Monitoring the Future Study (MTF)*
NIDA’s nationwide annual survey of drug use among the Nation’s 8th-, 10th-, and 12th-graders indicates that inhalant use for 8th- and 10th-graders appears to have peaked in 1995, and in 1990 for 12th-graders, and has declined since then. In 2002, lifetime, past year, and past month inhalant use among 8th and 10th-graders was the lowest seen in the history of the survey and the lowest in about 20 years for high school seniors.
In 2002, a persistent pattern of higher rates of use by younger children continued as more 8th-graders than 10th- or 12th- graders said they used inhalants. However, the percentage of 8th-graders who said they had ever used inhalants decreased from 17.1 percent in 2001 to 15.2 percent in 2002. This represents a substantial decline from the peak year of 1995 when 21.6 percent of 8th graders said they had used inhalants during their lifetimes.
National Household Survey on Drug Abuse (NHSDA)**
NHSDA data show that, between 2000 and 2001, the number of people age 12 and older having used inhalants at least once in their lifetime rose by roughly 1.5 million, to over 18 million users.

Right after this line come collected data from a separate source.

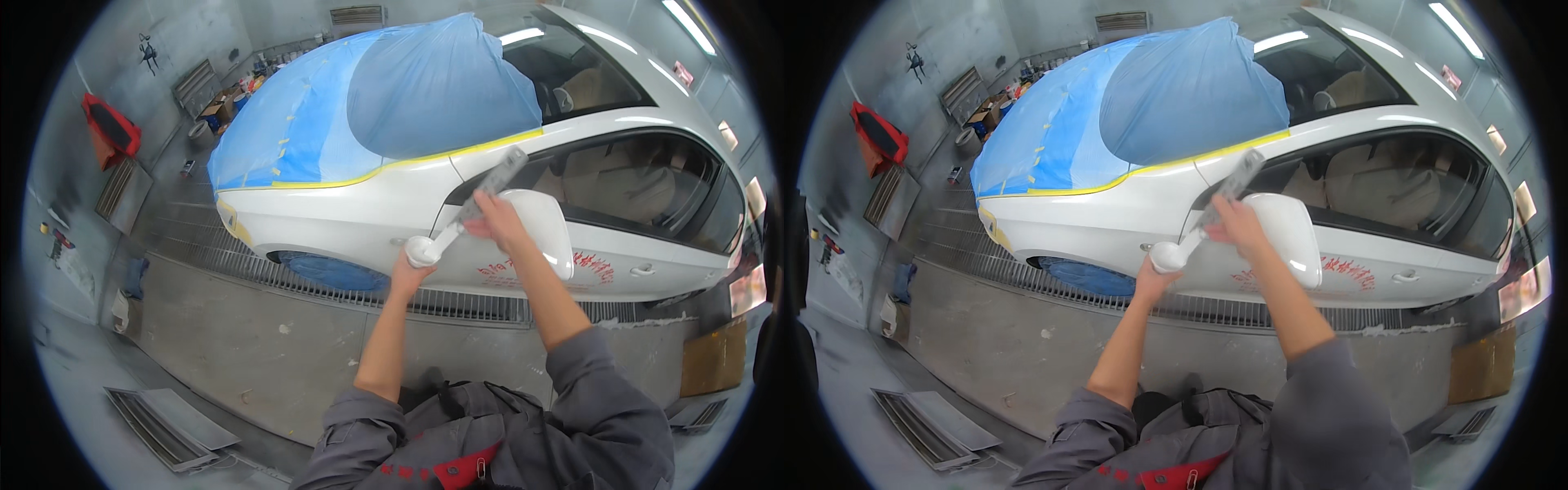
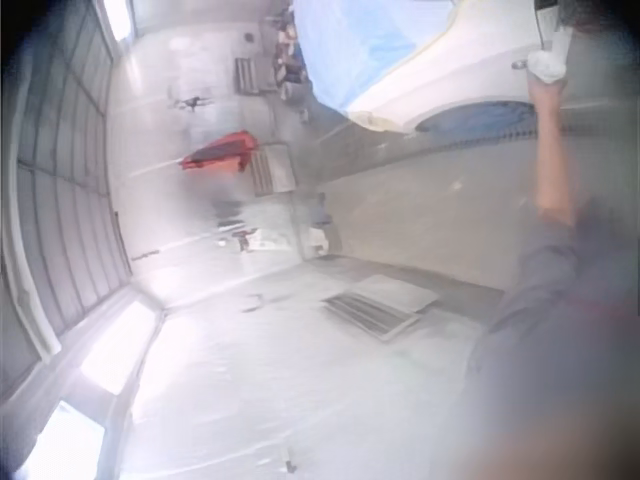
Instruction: The person measures and mixes white paint in a small container using a metal mixing stick. They add a liquid from a blue bottle and stir the mixture thoroughly.
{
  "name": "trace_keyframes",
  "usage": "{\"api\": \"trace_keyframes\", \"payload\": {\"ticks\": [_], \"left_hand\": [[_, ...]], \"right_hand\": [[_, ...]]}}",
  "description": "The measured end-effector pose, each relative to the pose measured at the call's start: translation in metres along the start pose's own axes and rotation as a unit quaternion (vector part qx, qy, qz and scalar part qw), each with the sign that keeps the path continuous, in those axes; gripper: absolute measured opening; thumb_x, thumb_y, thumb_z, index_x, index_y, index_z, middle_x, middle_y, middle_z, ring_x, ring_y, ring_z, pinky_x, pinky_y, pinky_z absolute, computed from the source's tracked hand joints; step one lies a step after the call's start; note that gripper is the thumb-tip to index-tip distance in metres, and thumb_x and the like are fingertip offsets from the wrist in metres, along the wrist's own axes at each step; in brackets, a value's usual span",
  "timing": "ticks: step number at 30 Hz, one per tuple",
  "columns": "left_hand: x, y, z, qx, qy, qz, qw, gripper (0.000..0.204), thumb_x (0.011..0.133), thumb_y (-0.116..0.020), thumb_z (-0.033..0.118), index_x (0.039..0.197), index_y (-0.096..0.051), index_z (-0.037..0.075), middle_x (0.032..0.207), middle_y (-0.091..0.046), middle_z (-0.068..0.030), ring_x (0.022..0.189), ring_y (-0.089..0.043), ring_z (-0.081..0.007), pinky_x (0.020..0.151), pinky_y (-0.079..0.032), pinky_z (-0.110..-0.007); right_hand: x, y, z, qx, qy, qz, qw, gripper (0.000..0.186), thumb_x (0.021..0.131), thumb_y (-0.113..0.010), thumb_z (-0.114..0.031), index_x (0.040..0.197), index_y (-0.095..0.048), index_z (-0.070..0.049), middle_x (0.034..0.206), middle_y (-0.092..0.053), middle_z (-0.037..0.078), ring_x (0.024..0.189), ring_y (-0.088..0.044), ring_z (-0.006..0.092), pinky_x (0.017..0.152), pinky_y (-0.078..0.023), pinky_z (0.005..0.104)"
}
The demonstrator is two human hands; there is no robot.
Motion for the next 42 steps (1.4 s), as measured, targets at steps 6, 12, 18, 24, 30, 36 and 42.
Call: {"api": "trace_keyframes", "payload": {"ticks": [6,12,18,24,30,36,42], "left_hand": [[-0.05,0.033,-0.012,0.06,0.091,-0.121,0.987,0.084,0.068,-0.096,0.017,0.142,-0.059,0.006,0.132,-0.071,-0.012,0.124,-0.066,-0.0251,0.107,-0.052,-0.04],[-0.072,0.064,-0.072,0.059,0.056,-0.185,0.979,0.087,0.065,-0.098,0.017,0.142,-0.06,0.008,0.133,-0.072,-0.0099,0.125,-0.066,-0.0254,0.107,-0.051,-0.041],[-0.026,0.066,-0.031,0.078,0.064,-0.202,0.974,0.089,0.066,-0.095,0.009,0.146,-0.056,0.004,0.133,-0.07,-0.0114,0.122,-0.066,-0.0248,0.107,-0.052,-0.038],[0.014,0.072,-0.024,0.067,0.086,-0.174,0.979,0.077,0.07,-0.093,0.012,0.14,-0.061,0.004,0.13,-0.072,-0.0118,0.12,-0.068,-0.0245,0.103,-0.053,-0.039],[0.03,0.062,-0.027,0.067,0.077,-0.143,0.984,0.086,0.07,-0.092,0.009,0.147,-0.053,0.004,0.136,-0.068,-0.0105,0.122,-0.066,-0.0226,0.103,-0.054,-0.037],[0.037,0.058,-0.031,0.025,0.042,-0.119,0.992,0.083,0.071,-0.092,0.007,0.145,-0.054,0.002,0.136,-0.068,-0.0119,0.122,-0.066,-0.0234,0.103,-0.054,-0.037],[0.04,0.054,-0.043,0.012,0.04,-0.103,0.994,0.082,0.071,-0.092,0.007,0.144,-0.054,0.001,0.136,-0.068,-0.012,0.122,-0.066,-0.0234,0.104,-0.053,-0.037]], "right_hand": [[-0.14,-0.007,0.125,0.233,-0.001,0.19,0.954,0.051,0.108,-0.061,-0.043,0.128,-0.056,0.004,0.117,-0.069,0.018,0.096,-0.076,0.0285,0.085,-0.066,0.0382],[-0.16,-0.022,0.205,0.399,-0.106,0.279,0.867,0.05,0.111,-0.056,-0.043,0.134,-0.052,0.002,0.12,-0.066,0.021,0.108,-0.072,0.0335,0.094,-0.063,0.0461],[-0.098,-0.001,0.226,0.452,-0.12,0.242,0.85,0.072,0.109,-0.057,-0.049,0.155,-0.034,0.001,0.153,-0.045,0.025,0.124,-0.064,0.0393,0.103,-0.057,0.0512],[-0.045,0.0,0.2,0.454,-0.108,0.183,0.865,0.071,0.11,-0.055,-0.047,0.156,-0.03,0.0,0.152,-0.044,0.024,0.128,-0.059,0.0394,0.109,-0.053,0.0524],[-0.016,0.005,0.184,0.458,-0.114,0.173,0.864,0.067,0.111,-0.053,-0.046,0.153,-0.032,0.001,0.146,-0.048,0.024,0.124,-0.06,0.0392,0.108,-0.053,0.0519],[-0.001,0.003,0.178,0.449,-0.122,0.178,0.867,0.051,0.112,-0.051,-0.044,0.138,-0.047,0.0,0.131,-0.06,0.022,0.117,-0.064,0.037,0.106,-0.055,0.0507],[0.003,-0.001,0.175,0.456,-0.125,0.189,0.861,0.051,0.112,-0.052,-0.044,0.136,-0.049,0.0,0.13,-0.061,0.023,0.121,-0.063,0.038,0.106,-0.054,0.0512]]}}
Point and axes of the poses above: each hand's wrist, its own x-axis towards the middle knuckle, its own y-axis out of the back of the hand, z = x × y, the point moved 3 cm from there along x, towards the middle knuckle
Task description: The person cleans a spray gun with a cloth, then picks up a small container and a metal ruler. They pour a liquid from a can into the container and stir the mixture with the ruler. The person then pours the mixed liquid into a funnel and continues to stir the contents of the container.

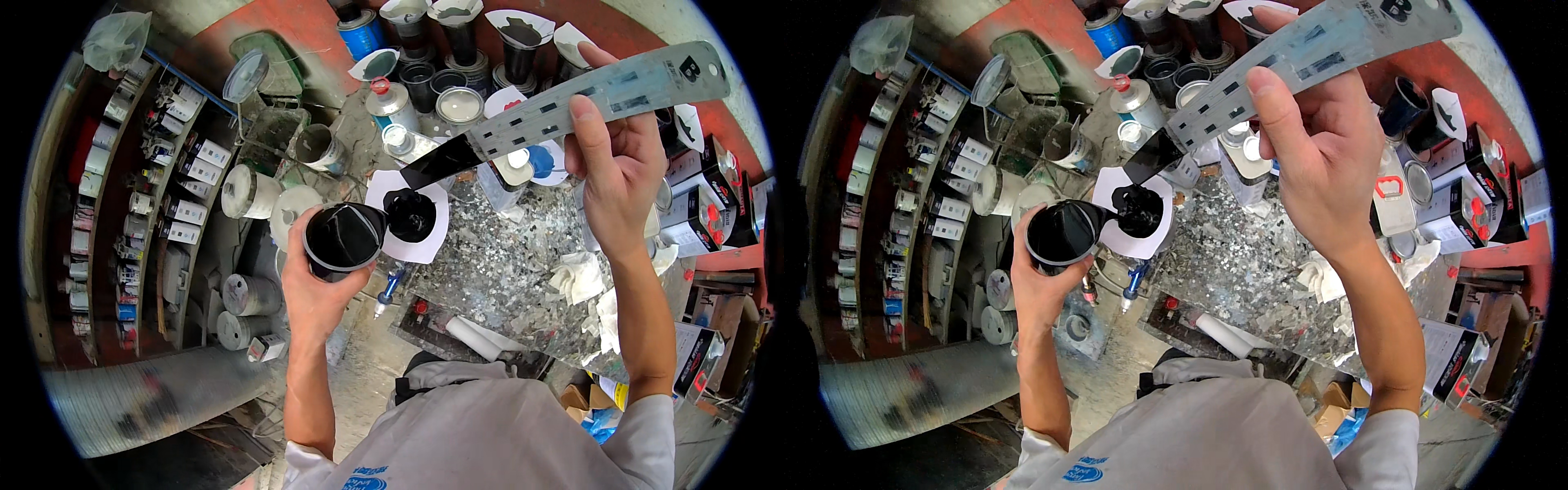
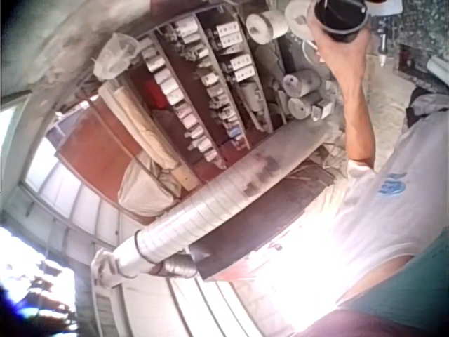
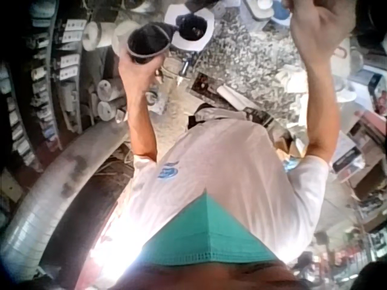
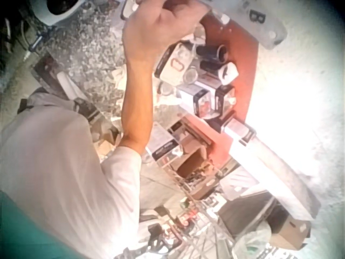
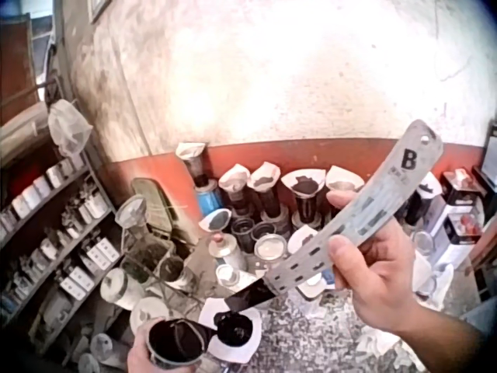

As in 2000, highest past year use was among 14- and 15-year-olds, with 4.2 percent of this population reporting having used inhalants in the year preceding the survey. Inhalant use in the month before the survey was also highest among this age group, at 1.3 percent. Past-month use did not statistically significant increases among 12- and 13-year-olds and 18- and 20-year-olds (both at 0.9 percent in 2001), although it dipped for 16- and 17-year-olds (from 1.0 percent to 0.7 percent).